#### DIRECTIONS:
Leave the pictures out. Retype exactly the lines below from the one containing "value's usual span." through the one containing "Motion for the", and no others.

#### INFORMATION SHOWN:
====================
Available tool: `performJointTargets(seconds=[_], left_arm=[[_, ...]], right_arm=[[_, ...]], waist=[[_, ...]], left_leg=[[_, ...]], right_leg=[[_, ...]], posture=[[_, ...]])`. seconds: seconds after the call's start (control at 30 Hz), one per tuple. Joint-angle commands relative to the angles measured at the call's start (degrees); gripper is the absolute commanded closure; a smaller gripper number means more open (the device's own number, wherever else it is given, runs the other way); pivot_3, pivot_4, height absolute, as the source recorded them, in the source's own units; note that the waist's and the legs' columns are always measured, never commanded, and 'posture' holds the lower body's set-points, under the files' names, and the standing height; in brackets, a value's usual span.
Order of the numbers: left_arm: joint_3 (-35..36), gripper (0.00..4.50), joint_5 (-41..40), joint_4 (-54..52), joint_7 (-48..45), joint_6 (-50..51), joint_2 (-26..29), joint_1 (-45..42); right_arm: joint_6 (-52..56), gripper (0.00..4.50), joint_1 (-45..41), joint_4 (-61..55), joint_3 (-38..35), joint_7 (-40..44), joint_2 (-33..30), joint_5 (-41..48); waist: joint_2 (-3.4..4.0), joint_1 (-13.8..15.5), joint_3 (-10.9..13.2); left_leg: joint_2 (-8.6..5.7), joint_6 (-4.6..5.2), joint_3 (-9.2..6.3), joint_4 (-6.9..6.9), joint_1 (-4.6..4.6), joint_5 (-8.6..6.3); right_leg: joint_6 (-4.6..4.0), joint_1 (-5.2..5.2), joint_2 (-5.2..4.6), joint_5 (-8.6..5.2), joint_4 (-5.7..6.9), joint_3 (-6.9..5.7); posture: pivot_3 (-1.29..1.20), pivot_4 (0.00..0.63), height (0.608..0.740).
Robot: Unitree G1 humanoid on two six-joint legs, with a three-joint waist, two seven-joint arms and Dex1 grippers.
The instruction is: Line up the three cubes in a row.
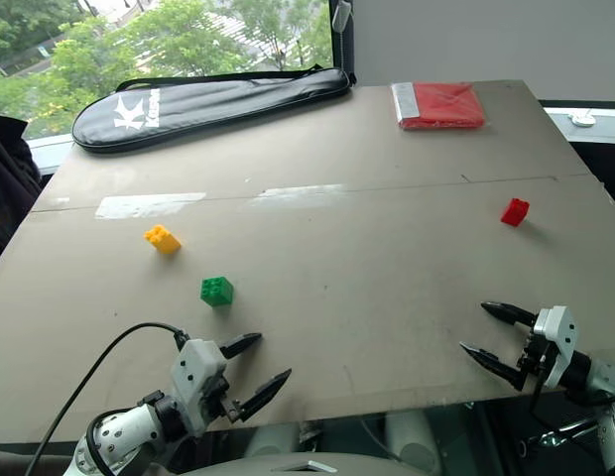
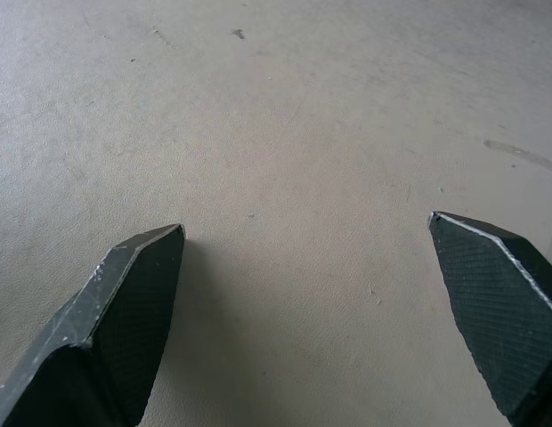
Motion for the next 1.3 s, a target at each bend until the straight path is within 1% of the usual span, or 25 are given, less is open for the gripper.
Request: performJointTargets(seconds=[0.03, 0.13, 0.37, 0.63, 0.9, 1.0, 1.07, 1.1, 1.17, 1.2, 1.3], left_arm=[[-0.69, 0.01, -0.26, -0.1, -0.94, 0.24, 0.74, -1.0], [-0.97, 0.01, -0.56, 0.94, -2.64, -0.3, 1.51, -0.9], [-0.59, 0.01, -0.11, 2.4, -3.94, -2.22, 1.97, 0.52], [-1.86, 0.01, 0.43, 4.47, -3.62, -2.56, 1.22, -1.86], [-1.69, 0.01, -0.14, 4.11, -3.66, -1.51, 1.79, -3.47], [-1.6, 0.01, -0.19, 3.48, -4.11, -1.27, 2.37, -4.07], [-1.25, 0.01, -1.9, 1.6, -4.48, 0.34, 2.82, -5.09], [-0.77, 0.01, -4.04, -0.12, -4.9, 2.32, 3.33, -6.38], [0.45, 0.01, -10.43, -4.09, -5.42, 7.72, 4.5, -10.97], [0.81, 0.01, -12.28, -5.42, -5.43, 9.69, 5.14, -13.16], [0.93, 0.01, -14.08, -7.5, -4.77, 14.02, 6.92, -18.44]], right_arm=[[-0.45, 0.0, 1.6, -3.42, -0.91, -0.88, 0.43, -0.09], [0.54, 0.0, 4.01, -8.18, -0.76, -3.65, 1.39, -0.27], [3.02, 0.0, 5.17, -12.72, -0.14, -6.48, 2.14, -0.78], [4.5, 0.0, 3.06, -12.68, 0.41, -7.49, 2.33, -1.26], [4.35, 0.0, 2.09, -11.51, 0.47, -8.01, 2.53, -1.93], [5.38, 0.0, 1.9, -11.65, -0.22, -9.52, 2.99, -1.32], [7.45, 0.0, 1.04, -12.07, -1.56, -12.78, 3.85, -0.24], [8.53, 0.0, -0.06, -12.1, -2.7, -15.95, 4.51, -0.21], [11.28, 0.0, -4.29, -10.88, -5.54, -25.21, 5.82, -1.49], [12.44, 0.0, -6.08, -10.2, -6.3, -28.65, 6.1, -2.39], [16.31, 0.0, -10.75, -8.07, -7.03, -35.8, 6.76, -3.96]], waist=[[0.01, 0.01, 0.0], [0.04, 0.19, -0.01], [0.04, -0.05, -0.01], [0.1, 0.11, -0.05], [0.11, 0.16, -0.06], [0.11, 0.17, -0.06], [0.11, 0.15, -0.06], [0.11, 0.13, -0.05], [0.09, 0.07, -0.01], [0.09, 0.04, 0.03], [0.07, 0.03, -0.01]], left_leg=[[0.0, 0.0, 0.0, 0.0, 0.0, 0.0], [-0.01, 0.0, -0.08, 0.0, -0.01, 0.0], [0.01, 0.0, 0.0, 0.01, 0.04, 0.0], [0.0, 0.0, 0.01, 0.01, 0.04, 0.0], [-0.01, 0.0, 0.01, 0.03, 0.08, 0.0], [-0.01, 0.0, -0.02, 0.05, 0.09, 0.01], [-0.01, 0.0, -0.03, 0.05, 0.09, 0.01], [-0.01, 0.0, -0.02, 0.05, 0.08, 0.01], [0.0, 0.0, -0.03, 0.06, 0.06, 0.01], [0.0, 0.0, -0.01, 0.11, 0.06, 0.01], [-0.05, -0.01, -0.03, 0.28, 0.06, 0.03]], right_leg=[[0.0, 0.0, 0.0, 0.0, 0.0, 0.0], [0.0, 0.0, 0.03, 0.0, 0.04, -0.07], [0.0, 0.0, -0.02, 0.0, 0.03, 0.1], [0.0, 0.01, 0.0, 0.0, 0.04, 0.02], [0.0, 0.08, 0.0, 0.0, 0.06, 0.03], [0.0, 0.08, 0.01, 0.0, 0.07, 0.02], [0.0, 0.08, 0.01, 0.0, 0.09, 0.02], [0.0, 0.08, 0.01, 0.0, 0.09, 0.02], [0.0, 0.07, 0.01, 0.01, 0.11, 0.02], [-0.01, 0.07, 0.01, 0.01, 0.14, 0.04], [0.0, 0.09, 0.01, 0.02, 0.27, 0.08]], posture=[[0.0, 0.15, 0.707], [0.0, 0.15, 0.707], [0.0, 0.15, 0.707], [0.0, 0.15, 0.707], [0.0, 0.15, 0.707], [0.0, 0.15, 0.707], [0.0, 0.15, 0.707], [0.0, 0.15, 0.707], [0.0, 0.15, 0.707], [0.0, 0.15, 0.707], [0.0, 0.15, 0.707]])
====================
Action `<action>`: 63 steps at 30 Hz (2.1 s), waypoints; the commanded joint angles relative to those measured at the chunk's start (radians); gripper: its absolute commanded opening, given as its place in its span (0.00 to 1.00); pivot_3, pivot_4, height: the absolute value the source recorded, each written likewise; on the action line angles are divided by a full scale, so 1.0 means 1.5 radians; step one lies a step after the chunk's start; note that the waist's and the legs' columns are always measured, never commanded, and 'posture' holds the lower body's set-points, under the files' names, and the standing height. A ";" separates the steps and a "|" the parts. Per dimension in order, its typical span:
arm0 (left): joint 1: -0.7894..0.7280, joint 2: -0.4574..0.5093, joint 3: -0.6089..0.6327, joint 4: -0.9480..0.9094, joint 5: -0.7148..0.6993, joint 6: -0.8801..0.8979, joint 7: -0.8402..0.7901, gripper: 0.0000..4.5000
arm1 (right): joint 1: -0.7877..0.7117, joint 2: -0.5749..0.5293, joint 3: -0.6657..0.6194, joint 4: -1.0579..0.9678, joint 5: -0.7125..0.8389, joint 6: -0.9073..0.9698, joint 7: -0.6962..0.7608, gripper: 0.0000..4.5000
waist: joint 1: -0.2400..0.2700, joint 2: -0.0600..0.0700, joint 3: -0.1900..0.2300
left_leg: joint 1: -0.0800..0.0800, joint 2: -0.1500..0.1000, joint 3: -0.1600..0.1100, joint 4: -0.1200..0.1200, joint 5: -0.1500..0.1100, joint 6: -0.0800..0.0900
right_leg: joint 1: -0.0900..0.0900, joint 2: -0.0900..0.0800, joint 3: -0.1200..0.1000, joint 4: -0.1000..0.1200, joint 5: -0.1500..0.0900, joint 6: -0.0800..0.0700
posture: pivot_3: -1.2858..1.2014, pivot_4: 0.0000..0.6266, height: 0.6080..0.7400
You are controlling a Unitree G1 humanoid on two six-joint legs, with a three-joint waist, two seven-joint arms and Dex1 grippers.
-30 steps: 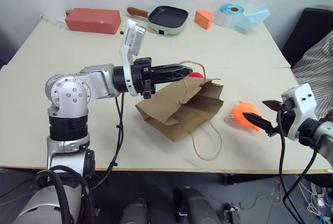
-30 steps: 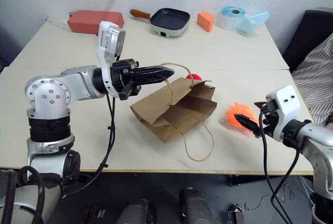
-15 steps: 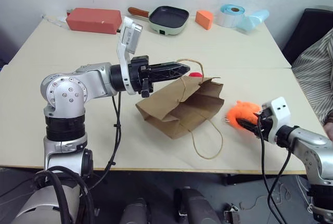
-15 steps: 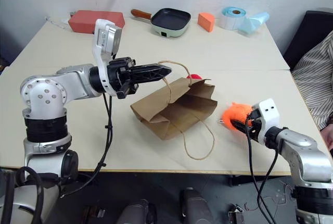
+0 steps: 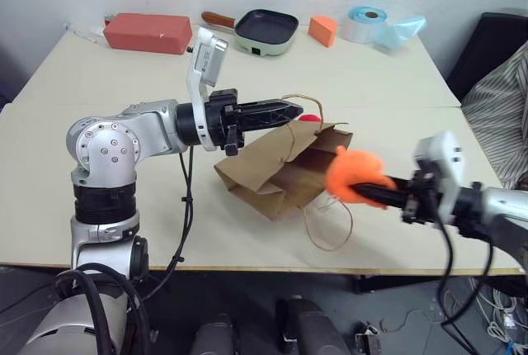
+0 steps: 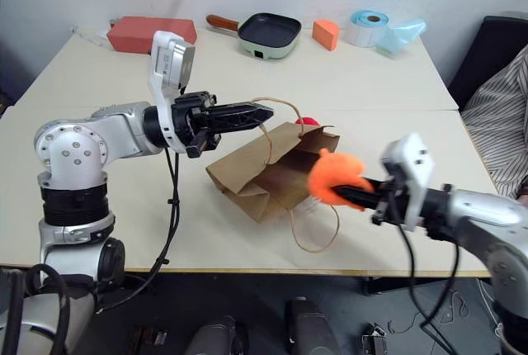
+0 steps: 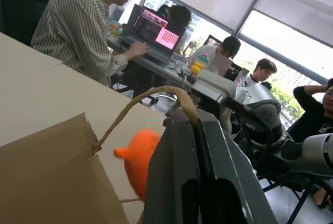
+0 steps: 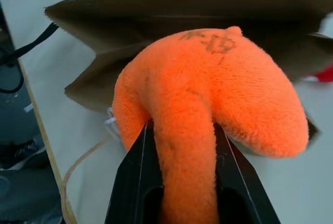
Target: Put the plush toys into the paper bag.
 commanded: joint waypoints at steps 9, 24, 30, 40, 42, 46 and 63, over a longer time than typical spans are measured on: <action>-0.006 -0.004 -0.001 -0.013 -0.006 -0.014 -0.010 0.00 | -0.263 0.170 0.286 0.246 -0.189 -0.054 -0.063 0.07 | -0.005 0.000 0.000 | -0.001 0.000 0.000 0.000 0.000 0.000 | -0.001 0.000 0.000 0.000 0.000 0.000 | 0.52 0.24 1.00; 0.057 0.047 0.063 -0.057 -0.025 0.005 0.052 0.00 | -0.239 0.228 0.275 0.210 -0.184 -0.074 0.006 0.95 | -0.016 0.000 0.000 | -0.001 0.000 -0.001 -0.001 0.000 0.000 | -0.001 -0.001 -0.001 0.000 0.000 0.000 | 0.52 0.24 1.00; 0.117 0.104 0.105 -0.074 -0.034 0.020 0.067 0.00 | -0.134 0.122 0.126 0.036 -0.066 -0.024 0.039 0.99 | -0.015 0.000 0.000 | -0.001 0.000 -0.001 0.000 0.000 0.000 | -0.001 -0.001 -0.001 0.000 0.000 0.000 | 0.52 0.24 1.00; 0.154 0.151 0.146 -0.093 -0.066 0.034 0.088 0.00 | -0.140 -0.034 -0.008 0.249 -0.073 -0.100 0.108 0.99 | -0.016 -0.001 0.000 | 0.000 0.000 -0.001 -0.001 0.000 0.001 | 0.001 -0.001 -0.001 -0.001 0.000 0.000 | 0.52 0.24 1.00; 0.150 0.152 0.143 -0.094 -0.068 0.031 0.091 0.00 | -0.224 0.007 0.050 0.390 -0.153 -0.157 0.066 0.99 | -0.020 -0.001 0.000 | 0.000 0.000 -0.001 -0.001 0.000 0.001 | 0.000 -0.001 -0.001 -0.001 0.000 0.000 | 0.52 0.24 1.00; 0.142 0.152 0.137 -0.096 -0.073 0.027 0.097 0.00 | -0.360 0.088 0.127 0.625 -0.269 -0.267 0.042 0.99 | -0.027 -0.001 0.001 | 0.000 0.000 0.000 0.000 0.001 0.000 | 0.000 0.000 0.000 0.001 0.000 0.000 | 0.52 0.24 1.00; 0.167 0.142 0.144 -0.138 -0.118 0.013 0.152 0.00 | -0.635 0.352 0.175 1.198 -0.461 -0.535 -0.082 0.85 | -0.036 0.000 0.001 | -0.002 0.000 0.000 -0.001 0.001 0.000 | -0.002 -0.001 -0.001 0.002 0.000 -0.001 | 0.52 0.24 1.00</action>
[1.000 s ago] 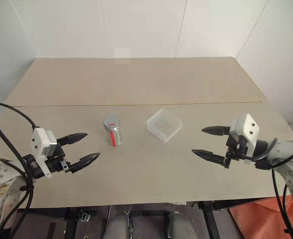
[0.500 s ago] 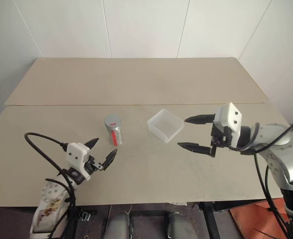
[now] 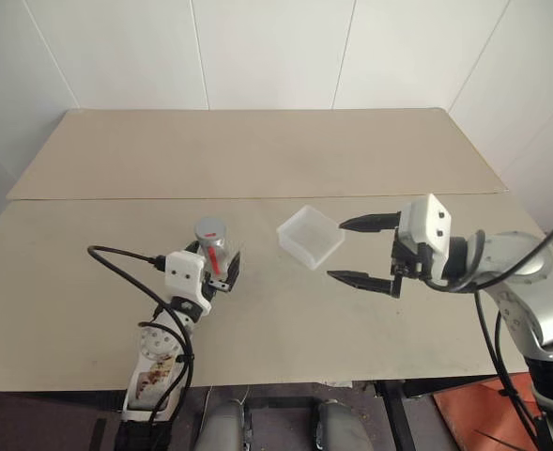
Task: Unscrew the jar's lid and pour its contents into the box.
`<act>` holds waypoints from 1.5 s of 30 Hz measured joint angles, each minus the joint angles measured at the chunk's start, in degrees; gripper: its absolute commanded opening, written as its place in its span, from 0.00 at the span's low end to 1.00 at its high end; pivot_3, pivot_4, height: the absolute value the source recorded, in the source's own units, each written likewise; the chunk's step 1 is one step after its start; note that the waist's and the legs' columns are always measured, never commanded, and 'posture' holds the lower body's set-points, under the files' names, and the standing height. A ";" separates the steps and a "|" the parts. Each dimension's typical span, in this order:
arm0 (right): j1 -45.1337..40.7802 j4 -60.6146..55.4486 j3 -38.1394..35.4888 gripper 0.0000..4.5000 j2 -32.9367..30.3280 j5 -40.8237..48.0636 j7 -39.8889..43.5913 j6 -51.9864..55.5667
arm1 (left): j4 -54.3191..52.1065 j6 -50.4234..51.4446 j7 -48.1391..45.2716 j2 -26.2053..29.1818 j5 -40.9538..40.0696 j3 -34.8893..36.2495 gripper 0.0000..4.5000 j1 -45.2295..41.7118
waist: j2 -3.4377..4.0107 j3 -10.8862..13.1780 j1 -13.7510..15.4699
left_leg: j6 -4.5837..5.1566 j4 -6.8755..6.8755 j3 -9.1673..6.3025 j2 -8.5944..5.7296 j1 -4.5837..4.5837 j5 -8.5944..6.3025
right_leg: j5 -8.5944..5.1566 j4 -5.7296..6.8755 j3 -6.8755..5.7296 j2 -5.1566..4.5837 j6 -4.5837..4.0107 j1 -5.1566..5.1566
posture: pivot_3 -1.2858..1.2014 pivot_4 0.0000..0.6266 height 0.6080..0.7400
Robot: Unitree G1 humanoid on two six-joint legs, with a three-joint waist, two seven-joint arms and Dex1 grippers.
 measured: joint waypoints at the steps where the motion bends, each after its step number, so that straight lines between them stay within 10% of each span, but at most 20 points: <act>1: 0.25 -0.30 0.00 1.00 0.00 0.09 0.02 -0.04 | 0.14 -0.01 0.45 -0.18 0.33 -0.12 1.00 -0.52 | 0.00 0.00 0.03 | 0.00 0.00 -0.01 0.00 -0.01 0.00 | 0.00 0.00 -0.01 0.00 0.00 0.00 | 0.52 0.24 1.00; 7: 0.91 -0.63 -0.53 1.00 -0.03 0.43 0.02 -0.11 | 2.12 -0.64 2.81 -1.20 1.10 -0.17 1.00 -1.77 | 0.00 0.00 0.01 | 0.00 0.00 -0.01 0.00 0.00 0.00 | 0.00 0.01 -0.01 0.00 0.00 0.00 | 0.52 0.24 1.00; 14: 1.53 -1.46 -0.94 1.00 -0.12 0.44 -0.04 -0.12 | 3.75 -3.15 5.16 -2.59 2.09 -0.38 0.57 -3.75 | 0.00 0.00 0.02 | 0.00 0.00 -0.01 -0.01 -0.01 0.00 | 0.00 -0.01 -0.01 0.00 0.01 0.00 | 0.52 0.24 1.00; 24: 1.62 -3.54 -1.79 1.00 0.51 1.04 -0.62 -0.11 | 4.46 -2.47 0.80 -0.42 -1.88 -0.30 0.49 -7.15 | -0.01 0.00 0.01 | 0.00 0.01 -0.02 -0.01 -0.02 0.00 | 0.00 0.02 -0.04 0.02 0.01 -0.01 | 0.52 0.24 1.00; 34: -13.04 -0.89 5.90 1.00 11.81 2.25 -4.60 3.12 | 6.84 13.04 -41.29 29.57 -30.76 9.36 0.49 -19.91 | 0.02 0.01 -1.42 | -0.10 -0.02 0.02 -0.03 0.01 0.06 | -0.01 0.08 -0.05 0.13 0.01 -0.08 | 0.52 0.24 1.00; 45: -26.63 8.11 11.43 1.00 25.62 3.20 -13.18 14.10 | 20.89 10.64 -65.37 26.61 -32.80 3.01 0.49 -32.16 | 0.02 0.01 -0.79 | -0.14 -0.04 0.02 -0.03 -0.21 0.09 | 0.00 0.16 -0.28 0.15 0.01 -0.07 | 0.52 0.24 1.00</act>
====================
#### EXERCISE RESULT:
Available tool: `performJointTargets(seconds=[_], left_arm=[[_, ...]], right_arm=[[_, ...]], waist=[[_, ...]], left_leg=[[_, ...]], right_leg=[[_, ...]], posture=[[_, ...]])`. seconds: seconds after the call's start (control at 30 Hz), one per tuple. Joint-angle commands relative to the angles measured at the call's start (degrees); gripper is the absolute commanded closure; a smaller gripper number means more open (the device's own number, wherever else it is given, runs the other way); pivot_3, pivot_4, height absolute, as the source recorded them, in the source's own units; note that the waist's and the legs' columns are always measured, never commanded, and 'posture' holds the lower body's set-points, under the files' names, and the standing height; in brackets, a value's usual span.
Order of the numbers: left_arm: joint_3 (-35..36), gripper (0.00..4.50), joint_5 (-41..40), joint_4 (-54..52), joint_7 (-48..45), joint_6 (-50..51), joint_2 (-26..29), joint_1 (-45..42); right_arm: joint_6 (-52..56), gripper (0.00..4.50), joint_1 (-45..41), joint_4 (-61..55), joint_3 (-38..35), joint_7 (-40..44), joint_2 (-33..30), joint_5 (-41..48); waist: joint_2 (-3.4..4.0), joint_1 (-13.8..15.5), joint_3 (-10.9..13.2); left_leg: joint_2 (-8.6..5.7), joint_6 (-4.6..5.2), joint_3 (-9.2..6.3), joint_4 (-6.9..6.9), joint_1 (-4.6..4.6), joint_5 (-8.6..6.3); right_leg: joint_6 (-4.6..4.0), joint_1 (-5.2..5.2), joint_2 (-5.2..4.6), joint_5 (-8.6..5.2), joint_4 (-5.7..6.9), joint_3 (-6.9..5.7); posture: pivot_3 (-1.29..1.20), pivot_4 (0.00..0.63), height (0.608..0.740).
Robot: Unitree G1 humanoid on two six-joint legs, with a three-joint waist, two seven-joint arms and Dex1 grippers.
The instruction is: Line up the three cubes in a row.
Motion for the next 1.3 s, a target at each bend until the straight path is within 1% of the usual span, or 25 are given, less is open for the gripper.

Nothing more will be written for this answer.